Written evidence submitted by Sherborne Transport Action Group (BUS0002)

 

The Sherborne Transport Action Group (STAG) aims to improve transport provision for the people of Sherborne and the surrounding villages, particularly to help those without access to a car and to encourage car owners to use other modes.

 

STAG welcomes all who have an interest in its objects.  Members may include representatives of town and parish councils, transport-related organisations, transport-providers and other interested members of the community.

 

This document was approved by the committee on email circulation

 

Over the last year STAG has been closely involved with Dorset Council’s response on the Bus Improvement Plan.  We regret that the process has been back-to-front, in that the Government has required a detailed response from local transport authorities while ignoring the essential need for action by Government on the following key underlying issues:

 

  1. National Bus Policy is essentially based on the urban context.  The rural bus network operates in a substantially different context which is rarely recognised by policy-makers.  We need Government to take a lead in recognising this distinction.
  2. Local authority funding has been cut to the bone and public transport, as a discretionary service, is always out-bid by statutory obligations particularly social care.  We shall not get a decent bus network until there is assured funding  -  not just a short-term grant, but long-term revenue.
  3. The Concessionary Fares Scheme, while a boon to qualifying passengers, is so structured that the operator is not fairly compensatedConsequently the Scheme is destructive of services which are used principally by concessionary passengers.  It needs fundamental review.
  4. Competition may be valuable in urban areas.  But it gives no benefit in rural areas where it is a struggle to make any service economically viable.  Competition rules should be relaxed so that, in areas with thin services, operators can liaise to make the best use of those which are available.

 

Without addressing these fundamental issues, the Government has dumped a problem on local authorities while failing to address the underlying essentials.  The consequence of this approach has been that Dorset Council, among others, has spent a vast amount of time in developing a Bus Improvement Plan which defines a control process but is an empty vessel because there is no assurance of funding to provide the buses:

 

We cite the following specific examples:

 

In 2016 Dorset County Council (now the unitary Dorset Council) felt obliged to make dramatic cuts to its budget for buses.  All supported services were terminated except for seven principal inter-urban routes.  The villages and small towns suffered accordingly and journeys on local buses dropped from being near the South West average to little over 80%.  We shall not have a rural bus network until the 2016 cuts are reinstated.
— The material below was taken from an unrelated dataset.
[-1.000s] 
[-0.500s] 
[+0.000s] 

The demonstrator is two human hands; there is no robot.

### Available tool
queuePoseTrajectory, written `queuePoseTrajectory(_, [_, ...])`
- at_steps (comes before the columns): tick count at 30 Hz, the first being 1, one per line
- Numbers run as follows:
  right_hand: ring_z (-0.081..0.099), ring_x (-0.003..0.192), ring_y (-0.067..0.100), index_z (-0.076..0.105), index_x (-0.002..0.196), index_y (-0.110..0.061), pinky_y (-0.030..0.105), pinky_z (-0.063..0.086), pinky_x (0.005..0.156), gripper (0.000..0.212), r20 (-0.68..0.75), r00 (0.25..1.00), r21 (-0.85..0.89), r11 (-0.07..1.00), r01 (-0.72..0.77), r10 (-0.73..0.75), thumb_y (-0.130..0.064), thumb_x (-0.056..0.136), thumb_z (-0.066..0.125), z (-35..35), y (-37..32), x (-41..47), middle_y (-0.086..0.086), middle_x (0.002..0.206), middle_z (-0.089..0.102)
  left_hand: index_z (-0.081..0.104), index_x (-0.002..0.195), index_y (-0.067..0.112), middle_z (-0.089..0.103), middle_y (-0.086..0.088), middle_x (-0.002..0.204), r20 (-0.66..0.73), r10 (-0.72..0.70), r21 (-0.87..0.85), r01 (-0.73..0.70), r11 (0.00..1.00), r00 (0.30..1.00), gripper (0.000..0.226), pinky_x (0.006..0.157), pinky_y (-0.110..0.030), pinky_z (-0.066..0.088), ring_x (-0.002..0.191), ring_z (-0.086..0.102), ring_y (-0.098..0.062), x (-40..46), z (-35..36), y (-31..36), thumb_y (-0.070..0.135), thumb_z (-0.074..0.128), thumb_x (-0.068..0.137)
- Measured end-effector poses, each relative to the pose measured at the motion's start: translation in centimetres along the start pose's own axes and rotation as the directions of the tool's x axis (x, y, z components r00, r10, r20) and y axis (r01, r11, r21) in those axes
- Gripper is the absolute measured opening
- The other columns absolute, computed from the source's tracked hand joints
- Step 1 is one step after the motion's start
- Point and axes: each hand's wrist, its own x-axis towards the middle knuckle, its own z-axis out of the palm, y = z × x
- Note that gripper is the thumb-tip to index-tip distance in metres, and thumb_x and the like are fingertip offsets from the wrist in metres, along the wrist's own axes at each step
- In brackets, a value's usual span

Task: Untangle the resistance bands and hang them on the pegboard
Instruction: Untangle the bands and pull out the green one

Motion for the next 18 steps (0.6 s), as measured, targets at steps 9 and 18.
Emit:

Without reinstatement of these rural and semi-rural services, it will be impossible to meet the Government’s aim of constraining use of private cars in the area as the distances involved make it the only transport option for all but a few.

 

The 57 service, coming from Yeovil and serving the centre and west end of Sherborne, was run by First as a commercial service.  It was valued and well-used by mostly elderly passengers.  But the reimbursement under the Concessionary Fares Scheme fell well short of covering costs.  The service was accordingly discontinued in early 2018.

 

Bus users repeatedly tell us that they would be willing to pay a modest fare on top of the Bus Pass.  They would rather pay something than have no bus.  But the inflexibility of the Concessionary Fares Scheme prohibits any such arrangement.